Directions for this task ->
Filter these entries, keeping only lines that hold the word "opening".
▬▬▬▬▬▬
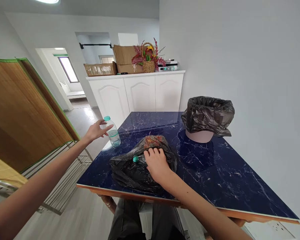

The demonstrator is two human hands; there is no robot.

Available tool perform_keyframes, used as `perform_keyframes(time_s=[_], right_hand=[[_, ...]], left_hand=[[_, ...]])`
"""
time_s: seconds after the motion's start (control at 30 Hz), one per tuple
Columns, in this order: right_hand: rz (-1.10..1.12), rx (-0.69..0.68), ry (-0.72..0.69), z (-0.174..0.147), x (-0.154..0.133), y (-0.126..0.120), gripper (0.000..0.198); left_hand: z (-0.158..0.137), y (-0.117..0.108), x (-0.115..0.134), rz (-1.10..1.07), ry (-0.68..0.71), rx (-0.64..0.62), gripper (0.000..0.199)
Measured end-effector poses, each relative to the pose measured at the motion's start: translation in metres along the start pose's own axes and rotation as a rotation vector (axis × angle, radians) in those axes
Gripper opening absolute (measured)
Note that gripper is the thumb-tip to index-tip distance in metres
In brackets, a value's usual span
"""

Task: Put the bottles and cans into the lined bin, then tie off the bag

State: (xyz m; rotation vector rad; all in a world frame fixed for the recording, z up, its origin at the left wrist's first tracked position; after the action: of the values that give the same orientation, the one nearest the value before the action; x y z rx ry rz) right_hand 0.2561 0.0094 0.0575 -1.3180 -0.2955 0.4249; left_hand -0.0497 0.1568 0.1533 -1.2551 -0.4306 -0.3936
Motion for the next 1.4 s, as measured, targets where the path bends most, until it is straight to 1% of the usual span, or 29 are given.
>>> perform_keyframes(time_s=[0.07,0.13,0.2,0.23,0.27,0.3,0.33,0.37,0.43,0.47,0.53,0.57,0.63,0.7,0.77,0.83,0.87,0.93,1.03,1.07,1.13,1.2,1.27,1.33,1.4], right_hand=[[0.015,-0.030,0.010,0.001,0.001,0.002,0.052],[0.044,-0.041,0.010,-0.002,0.003,0.002,0.054],[0.078,-0.038,-0.003,-0.009,0.006,-0.001,0.056],[0.104,-0.031,-0.013,-0.013,0.009,-0.004,0.057],[0.152,-0.019,-0.023,-0.018,0.011,-0.007,0.059],[0.223,-0.001,-0.033,-0.022,0.013,-0.010,0.060],[0.316,0.021,-0.042,-0.025,0.015,-0.014,0.060],[0.425,0.044,-0.052,-0.027,0.017,-0.018,0.061],[0.642,0.092,-0.079,-0.030,0.015,-0.025,0.060],[0.721,0.110,-0.091,-0.029,0.013,-0.028,0.060],[0.836,0.135,-0.112,-0.027,0.005,-0.032,0.059],[0.875,0.143,-0.117,-0.025,0.000,-0.034,0.058],[0.933,0.152,-0.123,-0.021,-0.011,-0.035,0.057],[0.982,0.151,-0.134,-0.018,-0.020,-0.035,0.058],[1.018,0.117,-0.149,-0.017,-0.027,-0.033,0.063],[1.013,0.067,-0.173,-0.020,-0.032,-0.032,0.071],[0.992,0.046,-0.183,-0.023,-0.032,-0.032,0.073],[0.927,0.022,-0.187,-0.031,-0.030,-0.032,0.069],[0.816,-0.023,-0.155,-0.043,-0.018,-0.031,0.044],[0.772,-0.047,-0.136,-0.046,-0.013,-0.028,0.037],[0.658,-0.088,-0.093,-0.049,-0.003,-0.019,0.030],[0.501,-0.085,-0.062,-0.050,0.004,-0.009,0.032],[0.324,-0.033,-0.045,-0.049,0.008,0.000,0.037],[0.176,0.028,-0.015,-0.047,0.009,0.006,0.046],[0.078,0.052,0.026,-0.042,0.008,0.007,0.055]], left_hand=[[-0.010,-0.003,-0.004,0.006,-0.018,0.026,0.091],[-0.025,-0.009,-0.007,0.044,0.028,0.125,0.092],[-0.049,-0.016,-0.005,0.072,0.144,0.281,0.078],[-0.064,-0.017,-0.003,0.060,0.207,0.338,0.067],[-0.080,-0.017,0.000,0.023,0.263,0.359,0.056],[-0.097,-0.014,0.004,-0.035,0.301,0.330,0.046],[-0.113,-0.008,0.008,-0.104,0.332,0.256,0.037],[-0.129,-0.001,0.014,-0.163,0.364,0.166,0.032],[-0.160,0.016,0.030,-0.233,0.448,-0.017,0.030],[-0.172,0.024,0.038,-0.267,0.475,-0.087,0.034],[-0.191,0.038,0.053,-0.358,0.483,-0.206,0.055],[-0.197,0.043,0.058,-0.408,0.469,-0.241,0.063],[-0.203,0.052,0.066,-0.490,0.429,-0.270,0.064],[-0.206,0.056,0.069,-0.527,0.390,-0.267,0.060],[-0.206,0.057,0.067,-0.550,0.373,-0.276,0.056],[-0.204,0.051,0.061,-0.600,0.372,-0.267,0.052],[-0.201,0.044,0.057,-0.624,0.370,-0.234,0.051],[-0.190,0.025,0.043,-0.636,0.339,-0.097,0.050],[-0.165,-0.009,0.015,-0.562,0.256,0.174,0.054],[-0.154,-0.017,0.005,-0.533,0.227,0.234,0.055],[-0.132,-0.026,-0.016,-0.457,0.172,0.278,0.058],[-0.112,-0.025,-0.035,-0.338,0.129,0.257,0.061],[-0.096,-0.018,-0.049,-0.204,0.104,0.239,0.063],[-0.086,-0.010,-0.055,-0.100,0.098,0.245,0.061],[-0.080,-0.003,-0.055,-0.059,0.112,0.269,0.060]])
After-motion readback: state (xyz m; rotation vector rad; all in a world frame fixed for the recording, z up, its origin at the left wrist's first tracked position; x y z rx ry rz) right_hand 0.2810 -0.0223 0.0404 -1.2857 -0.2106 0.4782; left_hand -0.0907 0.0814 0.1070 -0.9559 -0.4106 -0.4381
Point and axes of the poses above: each hand's wrist, its own z-axis towards the middle knuckle, its own y-axis out of the palm, x = y × z, the point moved 4 cm from there along z, towards the middle knuckle, and after that the axes turned 2 degrees about z, right-handed, at the moved point
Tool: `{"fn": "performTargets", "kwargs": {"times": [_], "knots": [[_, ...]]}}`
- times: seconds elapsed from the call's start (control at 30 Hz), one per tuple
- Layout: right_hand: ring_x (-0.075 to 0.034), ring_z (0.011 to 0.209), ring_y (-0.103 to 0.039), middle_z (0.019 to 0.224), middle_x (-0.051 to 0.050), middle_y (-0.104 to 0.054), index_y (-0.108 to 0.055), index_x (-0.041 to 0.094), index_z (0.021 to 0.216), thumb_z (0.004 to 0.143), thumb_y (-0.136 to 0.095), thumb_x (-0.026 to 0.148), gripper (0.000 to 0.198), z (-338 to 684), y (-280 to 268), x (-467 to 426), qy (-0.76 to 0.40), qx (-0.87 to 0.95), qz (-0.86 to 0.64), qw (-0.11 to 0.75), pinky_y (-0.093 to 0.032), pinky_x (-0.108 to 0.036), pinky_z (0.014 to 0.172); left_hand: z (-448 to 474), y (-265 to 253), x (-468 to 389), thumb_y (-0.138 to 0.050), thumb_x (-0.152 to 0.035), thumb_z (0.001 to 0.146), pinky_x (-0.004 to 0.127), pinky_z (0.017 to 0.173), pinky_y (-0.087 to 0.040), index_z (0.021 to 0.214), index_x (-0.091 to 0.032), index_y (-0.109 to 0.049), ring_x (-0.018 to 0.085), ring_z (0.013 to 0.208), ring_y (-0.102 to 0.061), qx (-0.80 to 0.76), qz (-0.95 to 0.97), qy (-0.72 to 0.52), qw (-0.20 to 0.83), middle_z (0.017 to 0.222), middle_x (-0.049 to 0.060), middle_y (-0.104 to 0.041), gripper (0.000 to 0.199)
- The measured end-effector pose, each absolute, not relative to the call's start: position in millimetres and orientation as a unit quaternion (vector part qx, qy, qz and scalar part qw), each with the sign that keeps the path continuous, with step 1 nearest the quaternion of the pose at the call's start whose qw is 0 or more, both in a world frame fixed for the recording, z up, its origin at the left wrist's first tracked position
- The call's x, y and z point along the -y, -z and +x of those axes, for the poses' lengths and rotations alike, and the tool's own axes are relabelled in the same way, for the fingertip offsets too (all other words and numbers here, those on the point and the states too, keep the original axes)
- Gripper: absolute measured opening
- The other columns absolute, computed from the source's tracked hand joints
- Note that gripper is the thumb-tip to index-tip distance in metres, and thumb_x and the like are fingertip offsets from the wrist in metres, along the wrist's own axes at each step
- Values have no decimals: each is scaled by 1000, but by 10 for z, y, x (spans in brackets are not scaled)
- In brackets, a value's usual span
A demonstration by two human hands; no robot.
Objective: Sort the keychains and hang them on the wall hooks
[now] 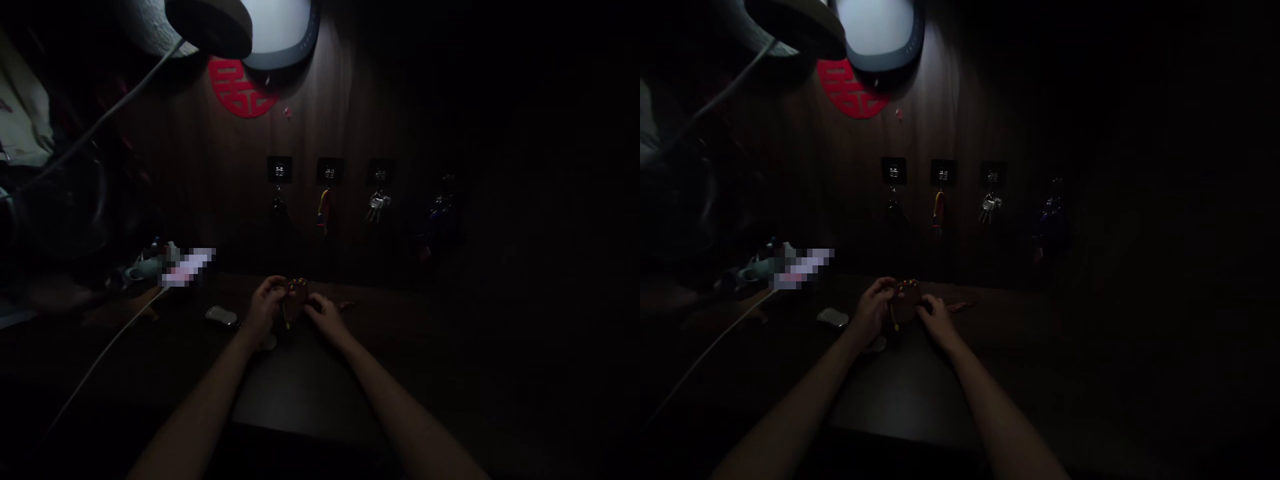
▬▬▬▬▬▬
Answer section ->
Gripper opening absolute (measured)
- Gripper: absolute measured opening

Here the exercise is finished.